Write the listing out again in full. Every character must match.
***** Available data *****
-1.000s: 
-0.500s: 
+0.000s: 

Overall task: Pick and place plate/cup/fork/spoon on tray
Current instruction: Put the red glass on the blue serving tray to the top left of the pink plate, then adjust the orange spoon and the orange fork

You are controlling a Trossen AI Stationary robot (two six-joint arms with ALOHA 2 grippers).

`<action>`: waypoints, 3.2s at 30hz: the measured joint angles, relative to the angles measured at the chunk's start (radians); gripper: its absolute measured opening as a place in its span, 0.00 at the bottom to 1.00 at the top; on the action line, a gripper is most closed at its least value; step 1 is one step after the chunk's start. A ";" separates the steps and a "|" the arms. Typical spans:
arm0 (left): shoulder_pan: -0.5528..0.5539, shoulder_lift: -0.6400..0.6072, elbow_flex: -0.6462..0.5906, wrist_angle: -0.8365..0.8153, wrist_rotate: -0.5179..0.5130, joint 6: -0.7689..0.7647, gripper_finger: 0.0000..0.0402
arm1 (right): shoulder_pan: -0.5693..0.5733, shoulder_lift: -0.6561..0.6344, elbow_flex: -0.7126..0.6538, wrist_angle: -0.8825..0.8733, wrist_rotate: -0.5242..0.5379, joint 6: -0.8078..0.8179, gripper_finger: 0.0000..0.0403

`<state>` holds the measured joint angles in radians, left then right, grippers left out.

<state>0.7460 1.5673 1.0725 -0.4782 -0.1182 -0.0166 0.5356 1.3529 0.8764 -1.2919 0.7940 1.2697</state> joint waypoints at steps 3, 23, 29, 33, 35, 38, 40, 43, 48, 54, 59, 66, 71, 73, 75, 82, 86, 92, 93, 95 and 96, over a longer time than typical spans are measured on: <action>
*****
**Output**
-1.000s: 
-0.500s: 
+0.000s: 

Overall task: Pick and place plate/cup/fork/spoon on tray
Current instruction: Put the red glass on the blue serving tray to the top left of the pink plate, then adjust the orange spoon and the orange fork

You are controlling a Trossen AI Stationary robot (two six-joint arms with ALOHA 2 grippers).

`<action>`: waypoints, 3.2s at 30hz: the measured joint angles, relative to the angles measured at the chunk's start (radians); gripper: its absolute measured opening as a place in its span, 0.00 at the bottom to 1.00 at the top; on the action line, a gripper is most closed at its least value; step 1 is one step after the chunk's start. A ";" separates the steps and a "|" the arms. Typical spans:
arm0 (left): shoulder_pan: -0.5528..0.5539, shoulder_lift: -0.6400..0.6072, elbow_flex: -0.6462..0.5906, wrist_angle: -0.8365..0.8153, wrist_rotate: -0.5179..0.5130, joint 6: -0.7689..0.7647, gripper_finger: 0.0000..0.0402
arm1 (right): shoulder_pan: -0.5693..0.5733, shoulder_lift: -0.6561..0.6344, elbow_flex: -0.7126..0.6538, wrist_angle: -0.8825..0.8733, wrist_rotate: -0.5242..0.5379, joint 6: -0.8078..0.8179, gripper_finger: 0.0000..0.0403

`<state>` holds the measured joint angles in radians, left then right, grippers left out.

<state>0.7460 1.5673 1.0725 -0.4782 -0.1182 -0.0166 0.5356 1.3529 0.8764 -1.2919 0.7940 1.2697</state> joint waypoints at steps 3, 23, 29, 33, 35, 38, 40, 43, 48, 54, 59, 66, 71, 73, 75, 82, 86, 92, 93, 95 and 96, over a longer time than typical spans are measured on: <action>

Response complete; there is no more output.